▸ What the task asks: Consider the material that follows. How many of its lines contain "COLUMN"? Reply with the number alone.

▸ Data excerpt:
● ● ● ●

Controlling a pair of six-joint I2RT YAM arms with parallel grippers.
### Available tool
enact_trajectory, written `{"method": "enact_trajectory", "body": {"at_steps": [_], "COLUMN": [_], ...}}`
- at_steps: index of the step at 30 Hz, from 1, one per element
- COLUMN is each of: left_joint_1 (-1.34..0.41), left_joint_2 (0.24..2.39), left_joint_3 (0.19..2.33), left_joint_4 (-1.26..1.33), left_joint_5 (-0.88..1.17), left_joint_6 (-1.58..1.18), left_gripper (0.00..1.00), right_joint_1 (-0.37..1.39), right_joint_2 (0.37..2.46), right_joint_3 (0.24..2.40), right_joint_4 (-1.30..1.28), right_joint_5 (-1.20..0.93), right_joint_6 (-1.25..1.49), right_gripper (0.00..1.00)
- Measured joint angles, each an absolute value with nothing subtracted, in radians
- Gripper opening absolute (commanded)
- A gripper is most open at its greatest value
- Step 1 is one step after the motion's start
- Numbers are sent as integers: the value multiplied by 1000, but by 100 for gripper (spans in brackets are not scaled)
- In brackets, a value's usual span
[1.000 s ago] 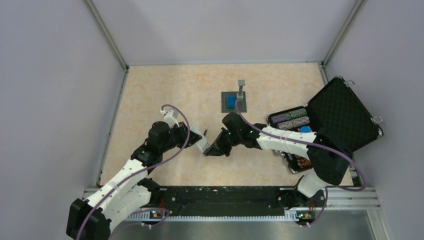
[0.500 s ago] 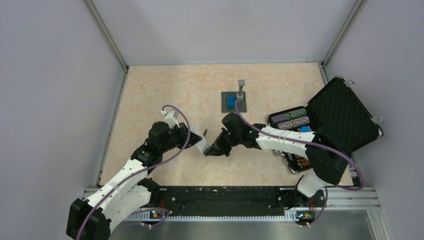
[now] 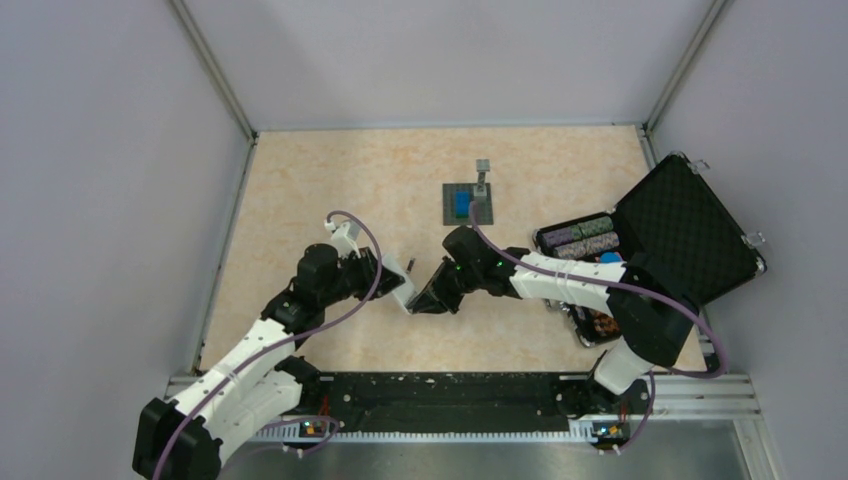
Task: Load the batteries into the remote control
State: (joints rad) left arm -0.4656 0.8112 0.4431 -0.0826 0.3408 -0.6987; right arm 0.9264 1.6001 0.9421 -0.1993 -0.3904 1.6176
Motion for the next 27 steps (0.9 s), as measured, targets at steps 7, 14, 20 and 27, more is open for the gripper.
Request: {"method": "enact_trajectory", "body": {"at_steps": [7,14,20,27], "left_joint_1": [-465,-466,-465,-465], "left_joint_2": [809,820,844,868], "left_joint_3": [443,462,484,495], "left_joint_4": [-83,-113,-134,-150], "left_joint_5": [350,347,339,326], "left_joint_6": [-702,-703,-703,-704], "left_gripper": [0,0,0,0], "right_joint_1": [926,926,926,926], "right_joint_2": [1600,1600,1597,1545], "right_joint_3": [942,929,921,913], "right_joint_4": [-181,-175,-175,-179], "right_joint_5": [-388,-382,-370,-350], "right_joint_6": [1618,1620,1618,1600], "right_gripper": [26,33,47,71]}}
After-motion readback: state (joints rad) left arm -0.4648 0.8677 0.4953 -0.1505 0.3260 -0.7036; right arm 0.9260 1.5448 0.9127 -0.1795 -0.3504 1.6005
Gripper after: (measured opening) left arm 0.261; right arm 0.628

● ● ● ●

▸ Answer space: 2